Belki de denizciler, proje geliştikçe Sovyet kruvazörünün yer değiştirmesinin daha da tırmanacağından korkuyorlardı? Bu oldukça makul olurdu: ilk olarak, gemi eskizlerde hala "nefes alıyor" ve performans özelliklerinin finale yakın olduğuna dair hiçbir garanti yoktu - silahların bileşiminde oldukça ciddi değişiklikler olabilirdi, vb. İkincisi, geminin yer değiştirmesini belirlemedeki sorunlardan biri, onun için henüz geliştirilmesi gereken pek çok mekanizma olmamasıydı, bu nedenle kütleleri hakkında kesin bir bilgi yoktu ve çok daha ağır olabilirlerdi. şimdi sanıldığından daha fazla.
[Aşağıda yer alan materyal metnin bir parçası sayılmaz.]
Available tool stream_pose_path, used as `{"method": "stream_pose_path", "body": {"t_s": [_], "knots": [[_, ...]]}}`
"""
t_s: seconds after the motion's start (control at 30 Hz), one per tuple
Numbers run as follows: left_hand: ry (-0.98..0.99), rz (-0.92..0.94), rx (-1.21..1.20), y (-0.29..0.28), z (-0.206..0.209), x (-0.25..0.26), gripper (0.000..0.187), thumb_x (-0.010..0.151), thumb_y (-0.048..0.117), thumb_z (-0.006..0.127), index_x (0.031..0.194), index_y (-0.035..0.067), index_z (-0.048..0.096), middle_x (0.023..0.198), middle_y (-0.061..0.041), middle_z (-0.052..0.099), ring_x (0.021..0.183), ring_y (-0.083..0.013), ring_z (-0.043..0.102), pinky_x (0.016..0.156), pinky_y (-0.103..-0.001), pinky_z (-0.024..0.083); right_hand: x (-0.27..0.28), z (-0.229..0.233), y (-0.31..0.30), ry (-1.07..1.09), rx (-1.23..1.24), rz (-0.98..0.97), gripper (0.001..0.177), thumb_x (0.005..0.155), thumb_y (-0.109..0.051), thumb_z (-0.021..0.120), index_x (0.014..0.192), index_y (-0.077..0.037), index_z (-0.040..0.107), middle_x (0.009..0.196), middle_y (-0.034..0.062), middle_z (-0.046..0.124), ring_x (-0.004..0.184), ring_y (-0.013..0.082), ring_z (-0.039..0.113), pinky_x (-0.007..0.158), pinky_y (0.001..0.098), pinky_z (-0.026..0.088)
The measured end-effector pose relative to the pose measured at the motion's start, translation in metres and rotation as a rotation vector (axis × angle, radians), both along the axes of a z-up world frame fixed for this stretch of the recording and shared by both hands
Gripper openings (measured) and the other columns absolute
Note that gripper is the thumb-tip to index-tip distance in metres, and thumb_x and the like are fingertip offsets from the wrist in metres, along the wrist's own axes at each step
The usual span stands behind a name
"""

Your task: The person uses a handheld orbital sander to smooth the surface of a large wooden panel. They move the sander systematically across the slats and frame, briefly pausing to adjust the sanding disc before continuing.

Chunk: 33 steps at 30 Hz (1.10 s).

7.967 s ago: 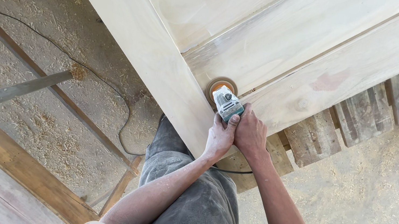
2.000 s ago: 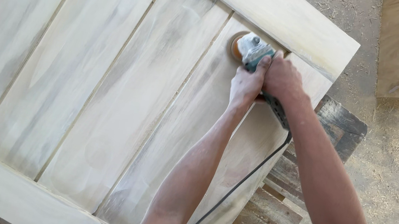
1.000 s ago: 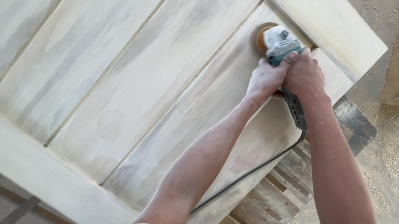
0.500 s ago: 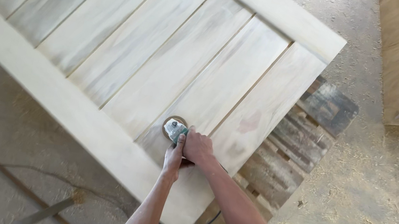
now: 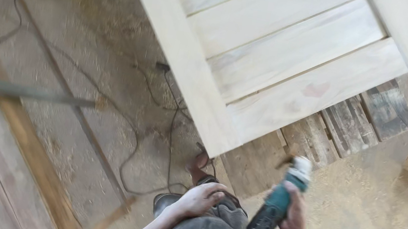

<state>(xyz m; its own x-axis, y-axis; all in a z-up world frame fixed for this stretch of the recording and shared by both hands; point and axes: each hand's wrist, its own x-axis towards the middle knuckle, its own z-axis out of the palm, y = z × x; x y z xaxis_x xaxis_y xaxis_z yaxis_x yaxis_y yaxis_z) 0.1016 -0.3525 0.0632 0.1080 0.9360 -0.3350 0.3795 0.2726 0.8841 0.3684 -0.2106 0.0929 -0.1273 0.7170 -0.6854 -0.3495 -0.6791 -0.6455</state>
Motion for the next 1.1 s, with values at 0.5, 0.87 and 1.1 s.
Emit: {"method": "stream_pose_path", "body": {"t_s": [0.5,0.87,1.1], "knots": [[0.703,0.069,-0.256,-0.208,-0.059,-0.02,0.069,0.111,0.047,0.033,0.075,0.007,0.076,0.085,-0.018,0.075,0.099,-0.0297,0.074,0.121,-0.042,0.043,0.213,0.131,-0.089,0.034,0.463,-0.449,0.063,0.092,-0.04,0.077,0.133,-0.004,0.046,0.105,0.0099,0.059,0.092,0.0237,0.066,0.086,0.0442,0.06],[0.624,0.812,-0.521,-0.206,-0.077,0.192,0.065,0.098,0.058,0.045,0.075,0.004,0.073,0.075,-0.026,0.067,0.076,-0.0451,0.069,0.072,-0.055,0.055,0.276,0.068,0.097,0.019,0.362,-0.143,0.059,0.084,-0.024,0.076,0.132,-0.007,0.047,0.1,0.0066,0.061,0.081,0.0216,0.068,0.074,0.0414,0.065],[0.525,1.002,-0.659,-0.139,-0.053,0.351,0.062,0.096,0.055,0.049,0.072,0.001,0.07,0.068,-0.025,0.064,0.071,-0.0434,0.07,0.068,-0.052,0.055,0.325,0.051,0.249,-0.262,0.468,0.291,0.057,0.082,-0.02,0.075,0.13,0.0,0.051,0.092,0.013,0.063,0.071,0.0245,0.069,0.065,0.0405,0.063]]}}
Bu nedenle, Sovyet kruvazörünün Kızıl Ordu deniz kuvvetlerinin belirli görevleri için tasarlandığı ve hiçbir şekilde İtalyan filosunun görüşlerini kopyalamadığı söylenebilir. Bununla birlikte, taktik ve teknik özellikleri açısından, Proje 26'nın kruvazörü için en iyi prototip olduğu ortaya çıkan Raimondo Montecuccoli ve Eugenio di Savoia tiplerinin İtalyan kruvazörleriydi. Kirov sınıfı kruvazörler ne kadar kopyaladılar? İtalyan prototipi mi?